Happer, who went to work at the White House last fall as a senior adviser to the National Security Council, was not allowed to comment on this story.
Robert Socolow, another colleague from Princeton, has mixed feelings about Happer's message. Socolow's own biography – first a physicist, then an environmental specialist – makes it a kind of bridge between Happer and the Princeton campus environment scientists.

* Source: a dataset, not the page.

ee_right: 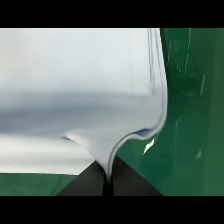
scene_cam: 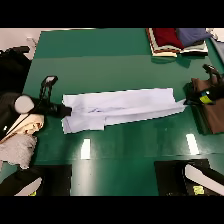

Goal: Fold the shirts.

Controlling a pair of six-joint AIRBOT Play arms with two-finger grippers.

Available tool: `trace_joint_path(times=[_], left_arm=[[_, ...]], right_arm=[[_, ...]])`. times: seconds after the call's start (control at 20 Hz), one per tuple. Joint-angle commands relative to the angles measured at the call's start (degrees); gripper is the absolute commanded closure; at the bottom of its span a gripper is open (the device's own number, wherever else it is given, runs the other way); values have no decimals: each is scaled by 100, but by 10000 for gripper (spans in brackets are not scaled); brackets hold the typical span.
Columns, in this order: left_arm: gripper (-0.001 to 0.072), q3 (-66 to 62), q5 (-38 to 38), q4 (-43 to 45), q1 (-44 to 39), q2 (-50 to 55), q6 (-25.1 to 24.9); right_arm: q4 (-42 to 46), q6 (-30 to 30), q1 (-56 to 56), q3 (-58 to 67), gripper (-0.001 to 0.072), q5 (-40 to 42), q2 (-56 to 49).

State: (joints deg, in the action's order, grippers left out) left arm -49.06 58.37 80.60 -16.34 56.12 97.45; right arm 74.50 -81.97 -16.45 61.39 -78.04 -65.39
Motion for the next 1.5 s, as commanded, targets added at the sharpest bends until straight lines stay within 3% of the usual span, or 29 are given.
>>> trace_joint_path(times=[0.0, 0.25, 0.35, 0.4, 0.45, 0.5, 0.55, 0.6, 0.65, 0.7, 1.05, 1.25, 1.35, 1.45], left_arm=[[681, -717, -562, 146, 437, 1099, -7], [677, -1154, -831, 13, 514, 1663, -350], [209, -1156, -824, -2, 514, 1655, -334], [147, -1174, -730, -2, 514, 1655, -334], [147, -1220, -588, -2, 514, 1655, -337], [148, -1270, -463, -44, 514, 1655, -337], [237, -1298, -413, -205, 514, 1655, -341], [445, -1303, -415, -446, 514, 1655, -345], [630, -1303, -448, -710, 507, 1657, -350], [681, -1303, -549, -922, 446, 1657, -365], [682, -1316, -1519, -1657, -881, 2109, -293], [682, -1963, -1762, -2094, -1416, 2970, -282], [682, -2520, -1676, -2096, -1609, 3469, -295], [682, -3042, -1598, -2096, -1762, 3919, -297]], right_arm=[[4, -136, 328, 866, 694, 92, -1084], [-743, 72, 201, 1705, 681, 90, -2011], [-1209, 354, 17, 1926, 413, 87, -2240], [-1425, 501, -103, 1974, 338, 83, -2304], [-1561, 664, -243, 1943, 313, 76, -2310], [-1613, 839, -389, 1882, 307, 35, -2310], [-1606, 977, -533, 1777, 245, -13, -2308], [-1604, 1108, -734, 1613, 175, -59, -2308], [-1606, 1224, -931, 1423, 166, -50, -2315], [-1613, 1375, -1115, 1239, 166, 7, -2337], [-2485, 1919, -1279, 1047, 190, -380, -3379], [-2535, 1954, -658, 1043, 289, 59, -3517], [-2553, 2096, -474, 1043, 699, 146, -3311], [-2551, 2214, -402, 1067, 694, 229, -2872]])
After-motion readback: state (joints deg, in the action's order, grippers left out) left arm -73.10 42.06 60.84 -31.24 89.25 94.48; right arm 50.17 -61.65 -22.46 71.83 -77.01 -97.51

He does not doubt Happer's technical understanding of climatology, but says that "everyone has areas of irrationality".
"I think the environment in general, and climate change in particular, is an irrational area of Will, but I think it can accomplish something" in his current work, says Socolow.
Socolow hopes that during his stay at the White House, Happer will behave less as an argumentative physicist than as the kind of person who must be prepared for all possibilities, including those that seem improbable.
"A soldier does not underestimate the enemy.A businessman does not underestimate the competition," Socolow said. And while, as Happer points out, there are uncertainties surrounding the evolution of climate change, the United States can not afford to underestimate these risks.